She didn’t have to fall in love with him. She didn’t have to fall in love with anyone.
“You’re not irresistible, you know that?” She shouted as if to assert the thoughts in words. “You’re just like everyone else!”
Jackson stared, completely dumbfounded before she tore around the corner and paused. In the strangest of moments, she finally understood what it had been from her conversation with Jackson that had stuck out to her the days before.
She turned back around the corner and walked coolly past him, standing over the map she’d been staring at. Jackson didn’t speak, coming up behind her in a cautious way.
Her finger settled on the map. “Here,” she whispered.
Jackson looked over her shoulder, at where her finger had settled. Depicted in The Quiet on the far corner beyond the mountains was the temple to the Spirit of Death.
“To the Spirit of Death?” Jackson asked.
“Interesting choice,” they both turned to find Paris approaching the doorway. “I heard yelling.” She eyed them both knowingly as she entered the room, perusing the map. “Lovers’ quarrel?”
“We aren’t lovers,” Ella said with so much force that Jackson seemed taken aback.
Paris seemed to watch him accusingly which only exacerbated the confusion on his face before she added, “Death is at the complete opposite side of the mountains. We didn’t build anything specific for Death since the idea itself is defined by vacancy. It’s an empty valley. It’s mostly just criminals that go there to hide from the Imperia, seeing as most people don’t really want to explore it.”
“I can take you there if you want,” she heard from the couch, looking over to see Lambspeak swirling the tea in his cup before looking up at her with an almost innocent expression on his face.
Ella blinked back into the present and Paris smiled. “Tell Lambspeak I said hello, will you? Jackson never passes on his messages anymore,” she said, Jackson standing behind her with a dark expression on his face and crossed arms.
“He said he can take us there,” Ella said, watching Jackson.
“It’s three weeks’ worth of arduous traveling otherwise.” Paris walked past them, leaning back against the doorframe of the exit. She was dressed simply in all black today, her hair tied high above her head with long, golden earrings that flickered as she lifted red nails to play with them.
“There’s no rush,” Jackson reminded her. “I know you feel like there is but, there isn’t.”
Ella looked between Paris and Jackson.
“I can heal your arm too,” Lambspeak popped in again, taking a sip from the cup as he maintained eye contact with her. Ella shut everything else out as she approached the chair across from him and eased down.
“You can’t pretend that you’re offering to help for no reason at all,” she said.
Lambspeak watched her for a long time, at last setting the cup down and putting it on the table in front of them. He leaned back and rested his arms behind the couch in a gesture of confidence and openness.

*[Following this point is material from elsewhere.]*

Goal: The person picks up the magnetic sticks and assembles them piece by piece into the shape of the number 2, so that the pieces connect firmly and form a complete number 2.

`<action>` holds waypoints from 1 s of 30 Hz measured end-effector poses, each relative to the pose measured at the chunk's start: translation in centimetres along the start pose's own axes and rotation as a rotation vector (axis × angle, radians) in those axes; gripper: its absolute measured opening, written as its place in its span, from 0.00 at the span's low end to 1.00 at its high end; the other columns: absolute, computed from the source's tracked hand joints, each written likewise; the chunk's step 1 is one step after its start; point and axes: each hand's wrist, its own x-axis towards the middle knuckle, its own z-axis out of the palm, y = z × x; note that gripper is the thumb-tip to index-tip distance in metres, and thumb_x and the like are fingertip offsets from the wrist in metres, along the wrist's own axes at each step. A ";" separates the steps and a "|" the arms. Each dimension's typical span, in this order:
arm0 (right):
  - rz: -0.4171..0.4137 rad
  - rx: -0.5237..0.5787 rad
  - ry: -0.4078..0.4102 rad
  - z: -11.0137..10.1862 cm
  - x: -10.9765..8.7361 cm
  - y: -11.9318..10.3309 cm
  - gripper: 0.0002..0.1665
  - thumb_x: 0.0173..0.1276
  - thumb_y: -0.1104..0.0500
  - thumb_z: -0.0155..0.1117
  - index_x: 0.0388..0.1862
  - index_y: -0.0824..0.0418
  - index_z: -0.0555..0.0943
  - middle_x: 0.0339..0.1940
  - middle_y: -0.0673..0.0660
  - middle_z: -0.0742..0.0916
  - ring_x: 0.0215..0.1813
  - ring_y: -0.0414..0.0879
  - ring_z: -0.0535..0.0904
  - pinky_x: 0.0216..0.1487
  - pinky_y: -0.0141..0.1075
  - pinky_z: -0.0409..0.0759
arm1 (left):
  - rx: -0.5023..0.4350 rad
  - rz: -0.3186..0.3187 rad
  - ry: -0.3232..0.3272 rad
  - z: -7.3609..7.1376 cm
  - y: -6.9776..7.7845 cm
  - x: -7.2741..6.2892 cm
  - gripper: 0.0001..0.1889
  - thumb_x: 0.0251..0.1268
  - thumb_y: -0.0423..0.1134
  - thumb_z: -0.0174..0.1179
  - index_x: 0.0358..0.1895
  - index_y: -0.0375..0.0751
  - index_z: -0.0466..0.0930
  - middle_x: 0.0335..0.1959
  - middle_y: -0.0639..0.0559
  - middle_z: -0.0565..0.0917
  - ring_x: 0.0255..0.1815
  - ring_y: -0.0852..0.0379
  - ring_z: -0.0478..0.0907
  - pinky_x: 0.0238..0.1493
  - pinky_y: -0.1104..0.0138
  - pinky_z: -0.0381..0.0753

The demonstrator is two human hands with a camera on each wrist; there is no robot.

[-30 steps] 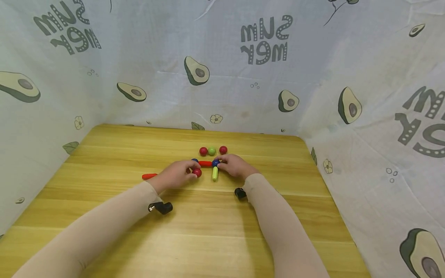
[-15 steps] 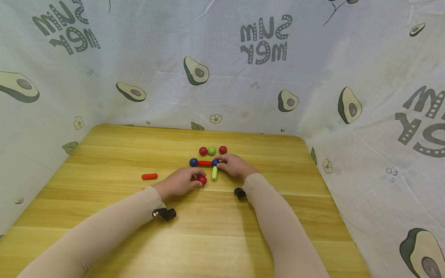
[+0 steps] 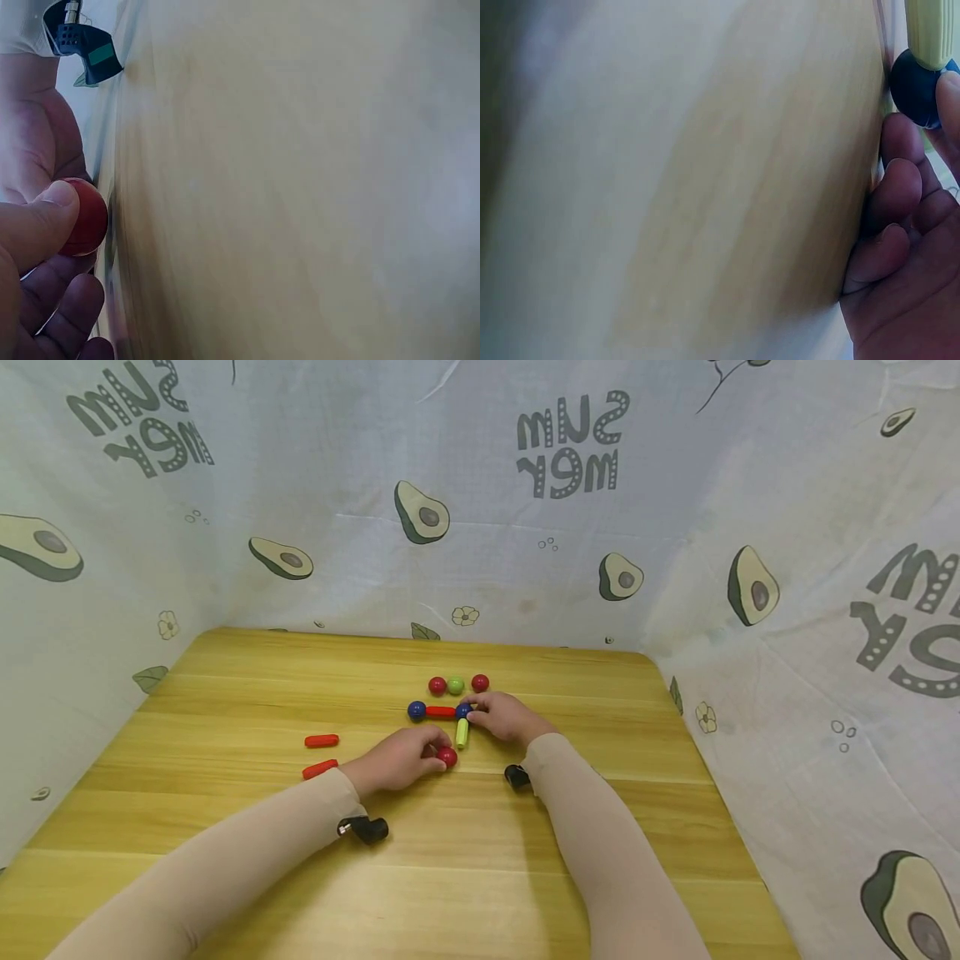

“I came back for leverage,” he admitted. “I meant it when I said I’d heal your arm for nothing. I don’t like seeing you in pain. The transportation to Death and back, agreeing to do that, has already given me what I wanted, which is the conversation we’re having right now. I ended up helping you a lot, you know. You don’t remember now, of course, because it hasn’t happened yet. Unfortunately, these days, our negotiations have fallen through.”
“What do you mean?”
“You’ve been avoiding me. I know you’re planning to leave. This has gotten too dangerous for you, and I can tell you’re afraid to end up like one of the Strike slaves you watched growing up. It isn’t a fear I can reason with. So, I came to set a precedent. Anything else I do from now on will cost you.”
“Cost me what?” she asked.
“I want your fear,” he said, “to you, it’s the most valuable thing that you own, and I can’t take it without breaking your trust, but I’ve reached an impasse with us.”
“So you want my free will, is what you’re saying?” She responded with an angry edge in her voice.
“Not at all. I’m giving you a choice right now. If I was really so controlling, I would have helped myself by now. I’ve been close. You’ve tried to tempt me with it out of anger multiple times during some of our more petty arguments,” he said.
“But instead, you go back to an earlier version of me, abuse your power, and take back the favors you once did for free. So, I’mright to be afraid? In the end, you abuse your power to control me.”
He smiled at this. “You aren’t without your own abuses, Ella, as subtle as they might be. I see them, even when you don’t. We’ve been each other’s poisons for a while now, and I think if I retold our history, you’d see that neither of us really want it any other way. You act so disgusted by it now, but in my time, you’ve willingly given me everything else. In moderation, I assure you. We’ve had quite a pleasant relationship for years, but there’s more to it than that,” he added and paused. “Your fear has always been what truly divided us, and now your fear is going to kill you.”
Ella exhaled slowly. “What do you mean?”
Lambspeak turned the cup again, “versions of myself cascade secrets from the future, telling previous versions of what lies ahead, existing both in every moment and yet segmented into all of them, much like people but with a deeper interconnectedness with ourselves. Ahead of it all is the one who discovered how to step back in time first. He tells us what portions of the past we can and cannot interfere with. Somewhere along the line, the message was passed on of your death.”